Dutifully, she had brought coffee to him in the living room,
where he sat sleepily rubbing his upper eye sockets with his palms, hoping that Joe
Garagiola, that geriatric warrior of the commentator's booth, would say something,
anything, beyond the same inane old parade coverage pap that Lyle heard every year on this
date.
Perhaps if Garagiola talked about something out of the ordinary, Lyle could find reason to
tune his mind in on the tube and out of the muddled mixture of half-remembered scenes and
statements from last night's party at his brother's. Sheepishly Lyle admitted to himself
now that he alone had turned the affair into an excuse for a drunken binge, as if alcohol
and contrived merriment could somehow rinse away the gritty residue from his everyday life
experiences over the past thirty-odd years of adulthood. Lately he was experiencing an
overwhelming urge to strip off the encrustment that compromise and expediency had caked
like barnacles upon the inner walls of his self, an obscurement which had started when he
was a young man just beginning to heed the lifelong obligation of grabbing every fast buck
that presented itself.
In more recent years the accumulation of inner crud had accelerated as Lyle assumed the
civic leadership roles which by default fell to anyone diligent, tenacious, or just
dumb-lucky enough to keep his financial head above water in such a small community as
Catfield for a reasonably long while. As such, further fast-buckmaking opportunity had
befallen Lyle, and no matter how well-intentioned, no matter how judicious on behalf of
the public interest he had ever sought to be -- first, merely as a member of his Lodge but
later, and more conflictingly, as chair of the local industrial commission and eventually
as an entrenched member of the city council -- Lyle always seemed to find himself casting
an affirmative vote that wound up creating more business for his brothers' and uncles'
construction companies and hence for his own equipment rental yard.
It wasn't that Lyle didn't believe in avoiding conflicts of
interest. Heaven only knew that if he lived someplace bigger he would do so at all costs.
In Boise he certainly would. Even in a somewhat smaller community -- say a Caldwell or a
Nampa -- he could manage to perform the public a service without somehow enriching himself
or his cronies. But Catfield wasn't like those places. It was a more vulnerable little
burg of only 5,000 or so souls. Here high ethical principles were an unaffordable luxury
and the so-called personal conflicts of interest represented nothing worse than the very
grease that kept this town's gears from seizing up completely.
Or so Lyle Kyles reasoned whenever he got to brooding over these matters, something he was
doing more lately than he would prefer.

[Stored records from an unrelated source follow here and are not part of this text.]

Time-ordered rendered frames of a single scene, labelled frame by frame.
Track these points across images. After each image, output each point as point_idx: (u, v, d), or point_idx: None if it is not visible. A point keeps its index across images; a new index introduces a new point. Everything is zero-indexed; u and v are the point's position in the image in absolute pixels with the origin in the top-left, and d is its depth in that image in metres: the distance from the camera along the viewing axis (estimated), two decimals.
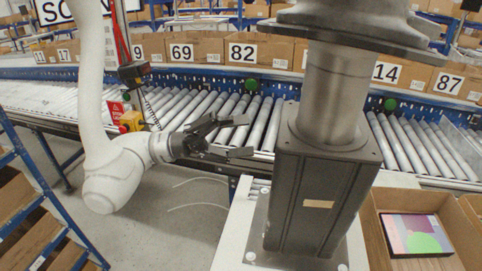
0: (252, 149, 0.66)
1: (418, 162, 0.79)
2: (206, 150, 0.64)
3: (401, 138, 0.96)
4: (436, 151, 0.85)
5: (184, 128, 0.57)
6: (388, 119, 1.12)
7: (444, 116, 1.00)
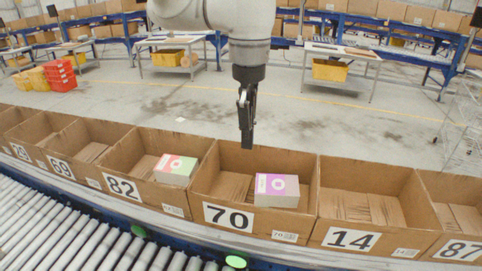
0: (246, 145, 0.63)
1: None
2: (249, 102, 0.53)
3: None
4: None
5: None
6: None
7: None
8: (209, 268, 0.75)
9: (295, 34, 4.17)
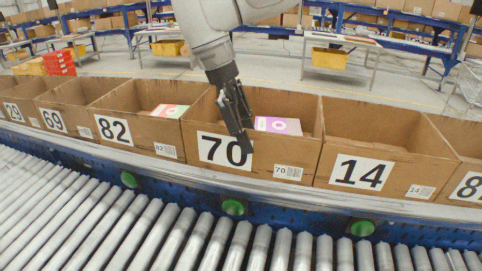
0: None
1: None
2: None
3: None
4: None
5: (219, 102, 0.50)
6: (357, 248, 0.62)
7: (449, 259, 0.53)
8: (203, 218, 0.71)
9: (294, 23, 4.13)
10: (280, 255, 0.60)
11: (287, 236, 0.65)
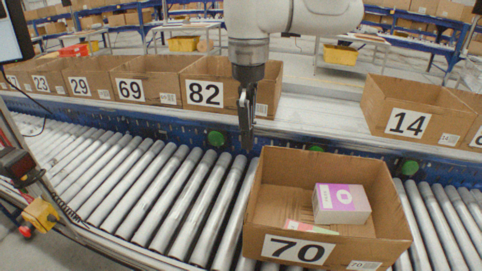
0: (248, 146, 0.63)
1: None
2: None
3: (423, 228, 0.61)
4: (473, 252, 0.51)
5: (240, 104, 0.49)
6: (405, 186, 0.78)
7: (473, 194, 0.70)
8: None
9: None
10: None
11: None
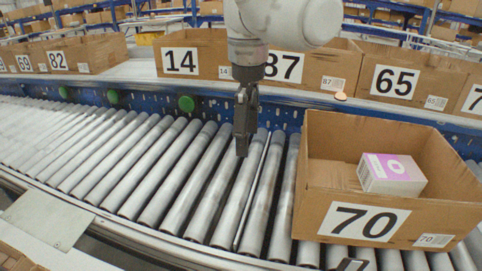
0: (253, 132, 0.66)
1: None
2: None
3: None
4: None
5: (239, 98, 0.48)
6: None
7: (268, 135, 0.81)
8: None
9: None
10: (129, 122, 0.88)
11: (140, 114, 0.93)

For this and for other reasons, Lyle had allowed
himelf to more freely imbibe last night than he otherwise would have.
He had gotten drunk, but good wife Rachel had not. New Year's Eve, after all, was by
unspoken but well-established convention in their marriage the time for getting together
with Lyle's family, so if Lyle wanted to tie one on then, so be it; she wouldn't be
so inclined to drink, however, not only because she wasn't much of a drinker, but more so
because she was determined to preserve her high state of energy for New Year's Day proper,
the couple's conventional time for gathering with her relatives.

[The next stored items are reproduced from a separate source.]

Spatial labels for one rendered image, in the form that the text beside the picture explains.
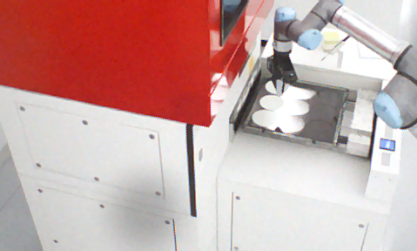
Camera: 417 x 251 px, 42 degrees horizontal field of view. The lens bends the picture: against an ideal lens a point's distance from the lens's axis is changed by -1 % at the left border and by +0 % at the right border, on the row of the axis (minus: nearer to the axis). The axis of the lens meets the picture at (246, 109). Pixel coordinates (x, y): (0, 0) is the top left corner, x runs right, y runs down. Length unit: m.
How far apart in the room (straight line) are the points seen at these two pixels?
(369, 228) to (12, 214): 1.93
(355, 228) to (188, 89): 0.86
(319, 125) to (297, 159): 0.16
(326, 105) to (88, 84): 1.00
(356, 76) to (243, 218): 0.76
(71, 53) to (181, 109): 0.35
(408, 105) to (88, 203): 1.16
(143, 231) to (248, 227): 0.41
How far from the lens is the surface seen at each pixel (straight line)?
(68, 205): 2.12
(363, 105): 2.29
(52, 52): 1.66
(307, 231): 2.08
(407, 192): 3.23
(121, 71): 1.57
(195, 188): 1.76
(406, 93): 1.74
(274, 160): 2.06
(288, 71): 1.98
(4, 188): 3.31
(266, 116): 2.14
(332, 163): 2.09
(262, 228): 2.13
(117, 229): 2.10
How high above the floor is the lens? 2.24
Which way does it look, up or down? 38 degrees down
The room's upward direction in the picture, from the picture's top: 2 degrees clockwise

So there she was in the morning, purposeful, fulfilled, humming the tune of some song Lyle
couldn't exactly place beyond remembering that it was one he did not like. He, as always,
held back from complaining to his wife about something she was doing that he did not like.
He sipped the hot black coffee she had given him and inwardly remarked how glad he was
that his head didn't actually hurt. He just felt fatigued, that's all.
It turned out that the fatigue factor was nearly ruinous enough in itself though. When the
wife's relations began arriving, Lyle found it a strain just to keep up his end of the
pleasantly bland conversation he was obliged to provide everybody in the living room while
good wife Rachel went humming blithely along toward completion of her labors in the
kitchen.
Lyle silently thanked God for the televised bowl games, in which he today feigned
uncharacteristically keen interest, exclaiming noisily over every score, fumble, and pass
completion, using them all as opportunities to stunt the growth of conversation among the
relatives. Had Rachel's folks been people of higher mental capacity, they no doubt would
have detected the ruse, but it worked reasonably well for Lyle until the good wife finally
entered to announce that supper was on. From that point forward, her guests were all hers
to entertain.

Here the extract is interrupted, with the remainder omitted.